Let’s summarize President Zelensky’s speech:
“Russia uses food as a weapon against the rest of the world and the “game”, in its favor, of certain European countries. It also uses civilian nuclear reactors as weapons, as it is doing at Zaporijha. It has abducted “hundreds of thousands” of Ukrainian children, who are being re-educated at home in hatred of Ukraine, which constitutes “genocide”. Russia provokes a war every decade. Today, it threatens Kazakhstan and the Baltic states. Many seats in this hemicycle would be empty if Russia were to achieve its objectives through its acts of treachery. Thank God nobody has yet imagined how to use the climate as a weapon. Natural disasters kill. They happen while Moscow has decided to kill tens of thousands of people. We must unite against these challenges. We can breathe new life into the “Rules-Based World Order” by building on the Ukrainian peace formula that I will be presenting to the Security Council shortly. I invite you all to the Peace Summit we are organizing. We can’t rely on Russia’s word: ask Prigozhin if he keeps his promises! Slava Ukraini!”

All the delegations allied with the United States applauded the speech loud and clear, while the others kept a low profile.
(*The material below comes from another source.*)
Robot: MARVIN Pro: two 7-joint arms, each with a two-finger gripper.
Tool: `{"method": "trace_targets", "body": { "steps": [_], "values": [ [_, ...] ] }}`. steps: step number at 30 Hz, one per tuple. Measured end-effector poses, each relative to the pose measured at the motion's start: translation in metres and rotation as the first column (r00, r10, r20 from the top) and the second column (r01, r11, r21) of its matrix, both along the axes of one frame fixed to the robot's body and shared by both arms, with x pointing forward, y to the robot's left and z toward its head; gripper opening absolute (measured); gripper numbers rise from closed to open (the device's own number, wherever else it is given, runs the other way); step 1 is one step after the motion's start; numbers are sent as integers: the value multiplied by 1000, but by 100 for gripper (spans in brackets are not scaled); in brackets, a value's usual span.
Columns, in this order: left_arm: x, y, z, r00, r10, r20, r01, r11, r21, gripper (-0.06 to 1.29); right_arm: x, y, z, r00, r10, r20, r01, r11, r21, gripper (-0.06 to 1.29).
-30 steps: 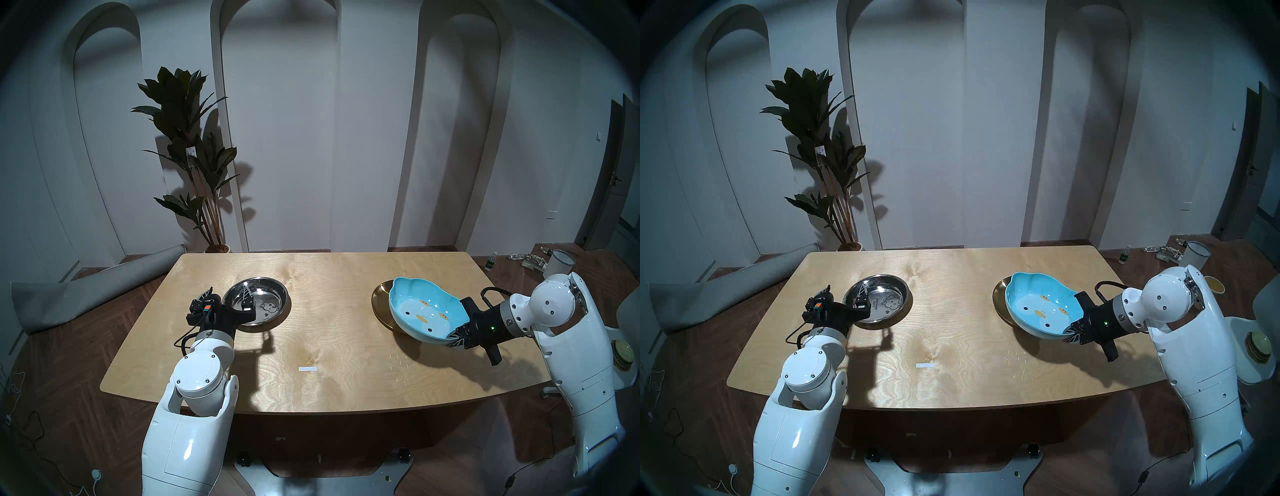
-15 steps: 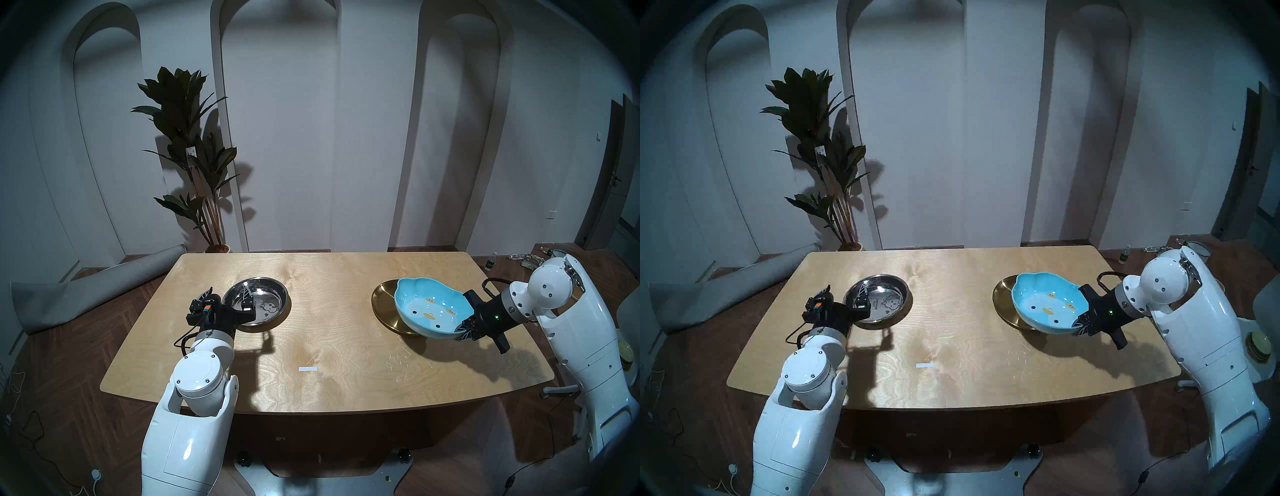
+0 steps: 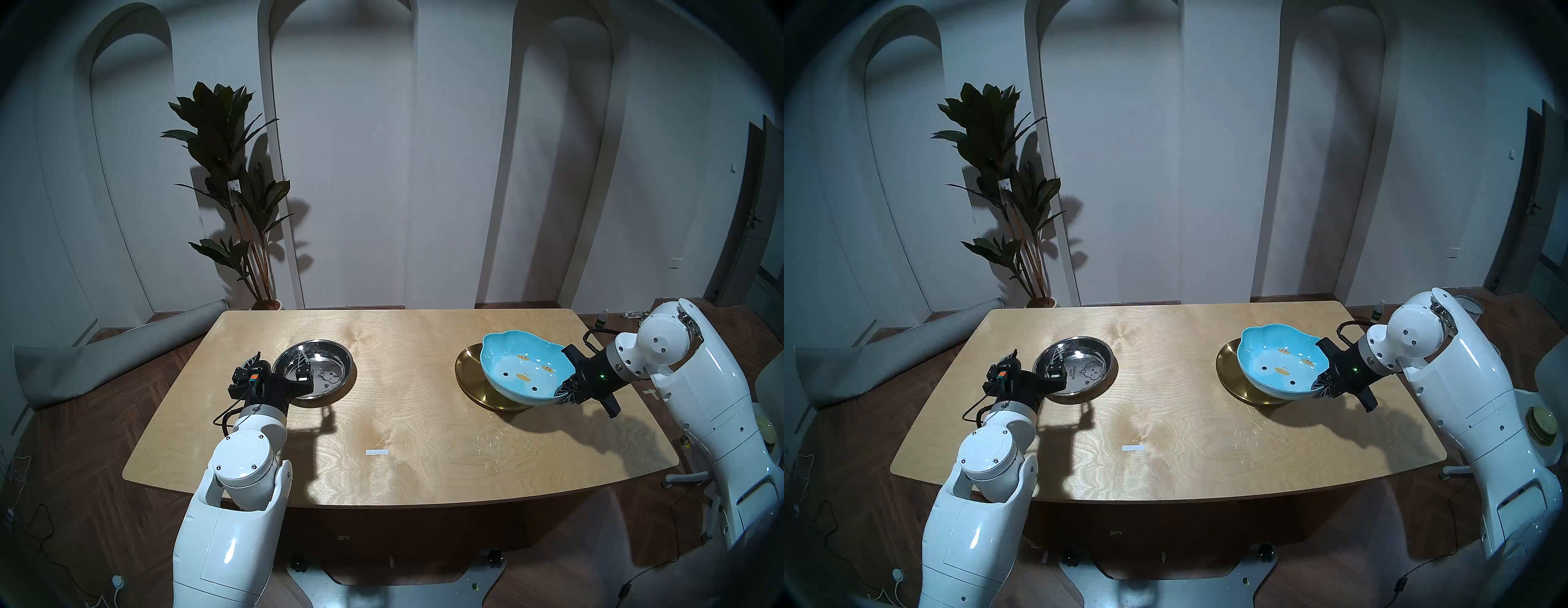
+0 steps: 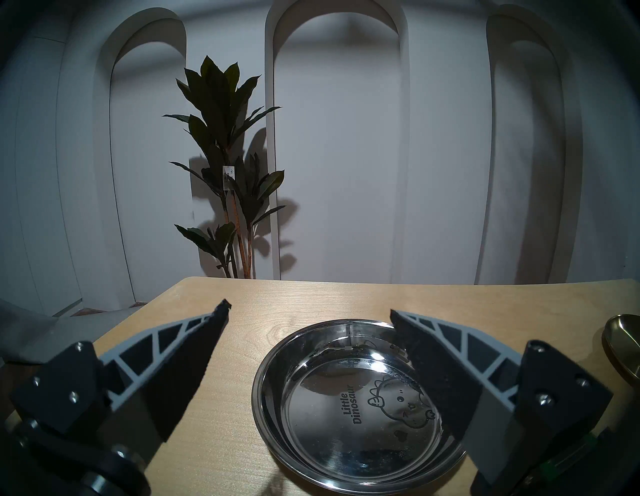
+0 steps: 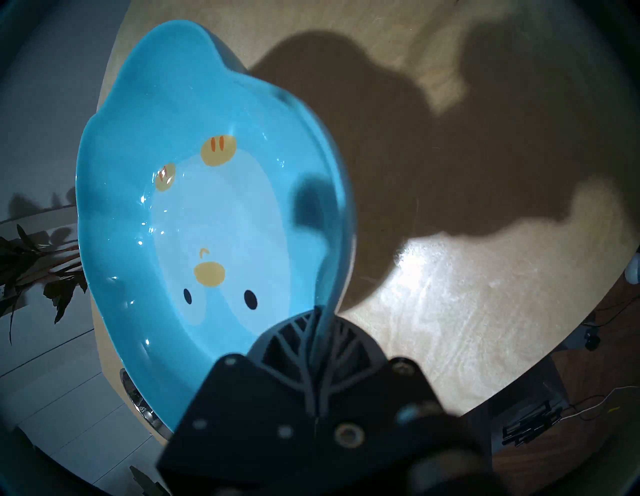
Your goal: Stack the plates into one stack
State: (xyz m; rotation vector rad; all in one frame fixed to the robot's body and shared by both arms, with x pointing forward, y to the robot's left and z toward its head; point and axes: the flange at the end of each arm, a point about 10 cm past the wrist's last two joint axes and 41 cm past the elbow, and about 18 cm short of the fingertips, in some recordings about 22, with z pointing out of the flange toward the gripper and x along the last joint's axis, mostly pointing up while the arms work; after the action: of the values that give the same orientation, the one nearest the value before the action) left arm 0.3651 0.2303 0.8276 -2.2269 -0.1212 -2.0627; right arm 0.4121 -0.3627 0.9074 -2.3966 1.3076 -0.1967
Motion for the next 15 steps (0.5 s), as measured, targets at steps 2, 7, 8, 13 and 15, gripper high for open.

This speech calls for several comments:


– The argument of using food as a weapon refers to sieges to starve populations, as in North Korea yesterday or Yemen today. This is not at all what the Russians are doing in Ukraine, where they are attacking the profits of the major US corporations (Cargill, Dupont and Monsanto) which own a third of Ukrainian crops. The use of civilian nuclear power plants as a weapon of war must be understood as having an effect only at close range. The Russians occupy the Zaporijha plant and would lose their soldiers in the event of radiation. On the contrary, it is the Ukrainian forces who are threatening them with radiation in order to expel them. Finally, Russia has never abducted Ukrainian children, but has protected them from the combat zones by moving them within its territory. The International Criminal Court’s condemnation is based exclusively on the refusal to consider the accession of Crimea, Donbass and part of Novorossia to the Russian Federation as legal.
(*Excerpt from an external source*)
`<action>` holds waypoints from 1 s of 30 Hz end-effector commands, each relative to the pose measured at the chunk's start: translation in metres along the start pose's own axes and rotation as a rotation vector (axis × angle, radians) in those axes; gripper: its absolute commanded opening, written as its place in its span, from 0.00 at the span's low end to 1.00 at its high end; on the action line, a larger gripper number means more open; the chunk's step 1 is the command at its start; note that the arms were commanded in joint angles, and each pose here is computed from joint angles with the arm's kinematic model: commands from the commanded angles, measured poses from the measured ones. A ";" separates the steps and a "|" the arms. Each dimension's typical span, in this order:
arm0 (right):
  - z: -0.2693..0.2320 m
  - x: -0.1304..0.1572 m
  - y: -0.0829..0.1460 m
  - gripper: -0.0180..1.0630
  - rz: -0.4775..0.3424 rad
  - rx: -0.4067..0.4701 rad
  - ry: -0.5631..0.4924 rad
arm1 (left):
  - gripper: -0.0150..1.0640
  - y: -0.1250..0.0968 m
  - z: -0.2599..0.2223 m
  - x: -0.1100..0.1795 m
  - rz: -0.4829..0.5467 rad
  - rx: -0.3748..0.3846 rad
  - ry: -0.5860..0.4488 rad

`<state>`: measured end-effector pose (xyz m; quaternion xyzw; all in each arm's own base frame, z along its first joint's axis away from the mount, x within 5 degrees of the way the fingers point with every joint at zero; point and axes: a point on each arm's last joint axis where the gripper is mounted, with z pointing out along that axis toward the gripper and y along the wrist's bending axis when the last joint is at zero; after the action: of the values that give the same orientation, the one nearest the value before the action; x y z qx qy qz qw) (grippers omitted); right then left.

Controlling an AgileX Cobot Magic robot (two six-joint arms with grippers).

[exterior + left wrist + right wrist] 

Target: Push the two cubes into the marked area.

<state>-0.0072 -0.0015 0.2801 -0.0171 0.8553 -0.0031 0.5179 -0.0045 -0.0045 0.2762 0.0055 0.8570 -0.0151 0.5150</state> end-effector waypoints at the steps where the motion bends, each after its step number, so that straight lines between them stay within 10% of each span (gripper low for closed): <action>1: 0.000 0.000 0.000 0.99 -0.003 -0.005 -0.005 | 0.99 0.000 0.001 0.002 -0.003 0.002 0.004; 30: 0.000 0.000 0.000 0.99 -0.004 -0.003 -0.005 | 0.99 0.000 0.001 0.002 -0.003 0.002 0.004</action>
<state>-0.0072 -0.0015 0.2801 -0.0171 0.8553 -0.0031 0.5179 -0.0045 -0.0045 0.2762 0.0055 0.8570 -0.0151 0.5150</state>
– The argument of Russian expansionism may frighten the Kazakhs and Balts, but it’s nothing more than a trial of intent. Returning to the possible use of climate as a weapon shows an ignorance of history. The USA already used it in their war against Viet Nam, making rain for months on the Ho Chi Min trail, the Vietcong’s supply route through the Laotian jungle (Operation “Popeye”). Eventually, they signed the Convention on the Prohibition of Military or Any Other Hostile Use of Environmental Modification Techniques

– To claim, without naming them, that Poland, Hungary and Slovakia are playing into the Russians’ hands by banning the import of Ukrainian grain at knock-down prices is an insult to these countries. Poland, which, forgetting the massacre of over 100,000 Poles by Ukrainian integral nationalists during the Second World War, has nevertheless welcomed 1.5 million Ukrainian refugees since the start of the current war, will appreciate this.

– The call to defend the “rules-based World Order” can only be taken as a challenge to the majority of UN members who are fighting, on the contrary, for a return to International Law. The Ukrainian peace plan therefore concerns only the Western camp and aims to extend the war.


– President Zelenski’s conclusion refers to a poem by Taras Shevchenko (1814-1861). The expression “Slava Ukraini!” had become the cry of recognition of the Ukrainian integral nationalists of Dmitry Dontsov and Simon Petlioura during the war against the Soviet revolution, when they massacred the Jews and anarchists of Novorussia. Then it became the victory cry of the Ukrainian integral nationalists of Dmitry Dontsov and Stepan Bandera when they massacred Jews, Gypsies and Resistance fighters. Finally, in 1941, it became the equivalent of “Heil Hitler! Its use today, especially at the United Nations, refers back to the post-war resolutions against Nazi propaganda, which Ukraine now opposes……………………………………………………………………………………………………………………………………………………..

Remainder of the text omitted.